• Wien. Klin. Wochenschr. · Jan 2021

    Austrian recommendations for the management of essential thrombocythemia.

    • Veronika Buxhofer-Ausch, Sonja Heibl, Thamer Sliwa, Christine Beham-Schmid, Dominik Wolf, Klaus Geissler, Maria Theresa Krauth, Peter Krippl, Andreas Petzer, Albert Wölfler, Thomas Melchardt, and Heinz Gisslinger.
    • Department of Internal Medicine I for Hematology with Stem Cell Transplantation, Hemostaseology and Medical Oncology, Ordensklinikum Linz Elisabethinen, Fadingerstraße 1, 4020, Linz, Austria. veronika.buxhofer-ausch@ordensklinikum.at.
    • Wien. Klin. Wochenschr. 2021 Jan 1; 133 (1-2): 52-61.
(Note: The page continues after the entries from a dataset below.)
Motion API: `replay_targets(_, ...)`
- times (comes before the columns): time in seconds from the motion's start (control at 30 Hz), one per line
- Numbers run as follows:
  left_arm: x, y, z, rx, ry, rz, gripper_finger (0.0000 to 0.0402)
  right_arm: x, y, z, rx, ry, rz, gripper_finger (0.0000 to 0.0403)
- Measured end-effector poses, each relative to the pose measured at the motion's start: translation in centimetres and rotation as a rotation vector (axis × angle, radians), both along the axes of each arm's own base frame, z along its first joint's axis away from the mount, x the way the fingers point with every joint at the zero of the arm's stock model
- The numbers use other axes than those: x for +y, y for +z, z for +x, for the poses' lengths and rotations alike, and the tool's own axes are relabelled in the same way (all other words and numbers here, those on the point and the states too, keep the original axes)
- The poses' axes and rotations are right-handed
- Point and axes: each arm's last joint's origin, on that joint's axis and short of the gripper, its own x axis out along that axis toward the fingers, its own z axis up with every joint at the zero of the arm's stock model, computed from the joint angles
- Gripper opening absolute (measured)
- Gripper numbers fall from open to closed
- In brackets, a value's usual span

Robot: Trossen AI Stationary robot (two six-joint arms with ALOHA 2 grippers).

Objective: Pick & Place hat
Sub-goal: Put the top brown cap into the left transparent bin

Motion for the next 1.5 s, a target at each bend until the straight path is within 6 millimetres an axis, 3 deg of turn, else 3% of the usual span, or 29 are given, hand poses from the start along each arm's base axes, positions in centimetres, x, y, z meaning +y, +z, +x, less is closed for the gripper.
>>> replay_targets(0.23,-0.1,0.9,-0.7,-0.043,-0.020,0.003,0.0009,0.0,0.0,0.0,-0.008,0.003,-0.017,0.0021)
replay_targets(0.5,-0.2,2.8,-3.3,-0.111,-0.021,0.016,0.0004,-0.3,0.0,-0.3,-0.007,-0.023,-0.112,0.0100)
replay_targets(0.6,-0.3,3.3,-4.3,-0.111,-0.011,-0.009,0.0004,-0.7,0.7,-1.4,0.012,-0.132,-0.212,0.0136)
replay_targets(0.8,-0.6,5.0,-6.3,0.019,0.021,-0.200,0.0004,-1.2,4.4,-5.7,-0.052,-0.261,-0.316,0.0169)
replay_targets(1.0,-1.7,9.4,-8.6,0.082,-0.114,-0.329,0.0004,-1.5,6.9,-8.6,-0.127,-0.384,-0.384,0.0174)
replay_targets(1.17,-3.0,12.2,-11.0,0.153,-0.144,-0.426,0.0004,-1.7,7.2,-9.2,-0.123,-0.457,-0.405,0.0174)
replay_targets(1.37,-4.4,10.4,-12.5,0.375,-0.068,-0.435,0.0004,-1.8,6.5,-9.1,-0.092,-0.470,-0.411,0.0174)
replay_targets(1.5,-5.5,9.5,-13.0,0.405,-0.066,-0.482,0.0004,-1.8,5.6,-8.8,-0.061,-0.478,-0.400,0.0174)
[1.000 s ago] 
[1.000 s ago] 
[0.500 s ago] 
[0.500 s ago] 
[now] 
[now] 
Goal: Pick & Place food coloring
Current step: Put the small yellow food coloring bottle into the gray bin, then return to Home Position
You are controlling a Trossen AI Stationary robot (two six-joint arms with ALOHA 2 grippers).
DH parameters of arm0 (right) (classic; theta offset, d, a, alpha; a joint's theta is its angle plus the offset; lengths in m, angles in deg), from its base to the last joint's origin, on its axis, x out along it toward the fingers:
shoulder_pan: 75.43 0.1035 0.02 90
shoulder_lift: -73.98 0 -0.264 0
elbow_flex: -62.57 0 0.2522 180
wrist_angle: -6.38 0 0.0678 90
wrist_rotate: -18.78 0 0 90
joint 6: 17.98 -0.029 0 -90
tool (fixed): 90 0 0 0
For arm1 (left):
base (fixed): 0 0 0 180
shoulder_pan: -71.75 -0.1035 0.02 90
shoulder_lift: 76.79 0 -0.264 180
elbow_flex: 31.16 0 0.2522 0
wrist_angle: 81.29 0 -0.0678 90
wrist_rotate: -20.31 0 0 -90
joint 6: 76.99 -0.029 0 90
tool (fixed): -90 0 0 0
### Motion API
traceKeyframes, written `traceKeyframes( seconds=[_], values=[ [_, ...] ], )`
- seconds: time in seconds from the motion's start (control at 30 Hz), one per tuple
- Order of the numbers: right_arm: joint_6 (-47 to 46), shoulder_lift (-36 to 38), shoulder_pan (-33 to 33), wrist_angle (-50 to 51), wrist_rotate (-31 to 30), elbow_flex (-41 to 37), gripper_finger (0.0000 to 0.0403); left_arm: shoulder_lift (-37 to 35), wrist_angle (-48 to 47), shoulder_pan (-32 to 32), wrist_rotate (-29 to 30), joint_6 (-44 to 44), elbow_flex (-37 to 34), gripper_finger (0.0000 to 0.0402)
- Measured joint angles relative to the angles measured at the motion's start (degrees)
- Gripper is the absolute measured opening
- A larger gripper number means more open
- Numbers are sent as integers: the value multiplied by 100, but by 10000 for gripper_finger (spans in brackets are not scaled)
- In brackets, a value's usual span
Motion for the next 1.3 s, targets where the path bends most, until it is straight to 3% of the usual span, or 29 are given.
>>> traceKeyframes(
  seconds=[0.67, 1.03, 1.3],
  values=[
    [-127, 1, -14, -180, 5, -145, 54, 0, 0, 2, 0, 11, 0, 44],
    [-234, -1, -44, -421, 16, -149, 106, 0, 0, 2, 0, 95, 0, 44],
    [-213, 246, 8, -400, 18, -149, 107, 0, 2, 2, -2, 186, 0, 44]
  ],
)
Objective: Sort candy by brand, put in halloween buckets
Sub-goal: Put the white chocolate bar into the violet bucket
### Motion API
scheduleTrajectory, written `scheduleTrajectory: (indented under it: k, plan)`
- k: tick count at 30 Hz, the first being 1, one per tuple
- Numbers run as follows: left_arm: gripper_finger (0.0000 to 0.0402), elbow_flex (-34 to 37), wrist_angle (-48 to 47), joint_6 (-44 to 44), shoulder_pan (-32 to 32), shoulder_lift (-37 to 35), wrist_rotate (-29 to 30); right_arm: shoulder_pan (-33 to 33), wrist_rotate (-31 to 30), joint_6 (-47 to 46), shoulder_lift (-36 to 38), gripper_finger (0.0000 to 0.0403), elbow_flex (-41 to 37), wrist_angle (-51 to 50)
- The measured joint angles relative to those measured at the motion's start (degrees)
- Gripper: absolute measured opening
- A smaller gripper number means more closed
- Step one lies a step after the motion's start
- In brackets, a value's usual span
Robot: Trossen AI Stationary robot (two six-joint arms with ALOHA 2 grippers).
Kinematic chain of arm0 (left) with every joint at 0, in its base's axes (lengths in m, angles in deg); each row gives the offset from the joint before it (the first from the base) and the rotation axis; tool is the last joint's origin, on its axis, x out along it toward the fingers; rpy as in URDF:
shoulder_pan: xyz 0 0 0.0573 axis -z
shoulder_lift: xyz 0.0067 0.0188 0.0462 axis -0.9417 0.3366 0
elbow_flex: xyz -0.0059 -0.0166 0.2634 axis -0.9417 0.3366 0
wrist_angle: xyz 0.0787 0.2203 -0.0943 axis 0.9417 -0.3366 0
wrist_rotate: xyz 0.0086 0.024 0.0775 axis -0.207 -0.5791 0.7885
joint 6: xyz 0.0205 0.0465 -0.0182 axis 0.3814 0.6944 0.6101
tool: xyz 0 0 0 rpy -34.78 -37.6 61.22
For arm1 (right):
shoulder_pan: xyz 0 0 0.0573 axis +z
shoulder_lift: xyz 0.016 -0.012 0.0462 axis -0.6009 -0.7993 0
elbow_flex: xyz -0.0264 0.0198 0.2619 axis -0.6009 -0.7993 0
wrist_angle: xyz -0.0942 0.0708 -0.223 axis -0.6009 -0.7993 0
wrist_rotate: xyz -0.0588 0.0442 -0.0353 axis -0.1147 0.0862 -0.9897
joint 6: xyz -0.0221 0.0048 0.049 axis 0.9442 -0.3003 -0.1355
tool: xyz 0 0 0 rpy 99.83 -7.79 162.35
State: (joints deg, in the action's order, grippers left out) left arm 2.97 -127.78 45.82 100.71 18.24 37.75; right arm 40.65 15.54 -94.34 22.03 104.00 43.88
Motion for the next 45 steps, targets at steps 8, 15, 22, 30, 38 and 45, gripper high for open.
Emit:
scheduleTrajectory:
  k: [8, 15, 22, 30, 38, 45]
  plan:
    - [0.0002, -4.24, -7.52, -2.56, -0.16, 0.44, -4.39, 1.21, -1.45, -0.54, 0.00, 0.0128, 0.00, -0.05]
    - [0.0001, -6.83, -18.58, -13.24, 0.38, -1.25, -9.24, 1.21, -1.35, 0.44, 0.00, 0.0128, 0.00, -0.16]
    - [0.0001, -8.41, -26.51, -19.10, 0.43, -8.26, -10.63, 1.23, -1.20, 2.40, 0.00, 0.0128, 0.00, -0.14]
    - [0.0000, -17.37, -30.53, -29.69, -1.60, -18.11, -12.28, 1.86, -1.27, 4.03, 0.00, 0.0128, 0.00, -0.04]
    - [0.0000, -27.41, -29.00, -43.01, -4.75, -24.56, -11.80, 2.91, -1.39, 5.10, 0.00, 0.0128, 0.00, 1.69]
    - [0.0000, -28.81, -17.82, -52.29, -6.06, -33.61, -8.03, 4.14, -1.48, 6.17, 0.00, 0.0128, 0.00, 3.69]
    AbstractAccording to the World Health Organization (WHO) classification, essential (primary) thrombocythemia (ET) is one of several Bcr-Abl negative chronic myeloproliferative neoplasms (MPN). The classical term MPN covers the subcategories of MPN: ET, polycythemia vera (PV), primary myelofibrosis (PMF), and prefibrotic PMF (pPMF). ET is marked by clonal proliferation of hematopoietic stem cells, leading to a chronic overproduction of platelets. At the molecular level a JAK2 (Janus Kinase 2), calreticulin, or MPL mutation is found in the majority of patients. Typical ongoing complications of the disease include thrombosis and hemorrhage. Primary and secondary prevention of these complications can be achieved with platelet function inhibitors and various cytoreductive drugs including anagrelide, hydroxyurea and interferon. After a long follow up, in a minority of ET patients the disease transforms into post-ET myelofibrosis or secondary leukemia. Overall, life expectancy with ET is only slightly decreased.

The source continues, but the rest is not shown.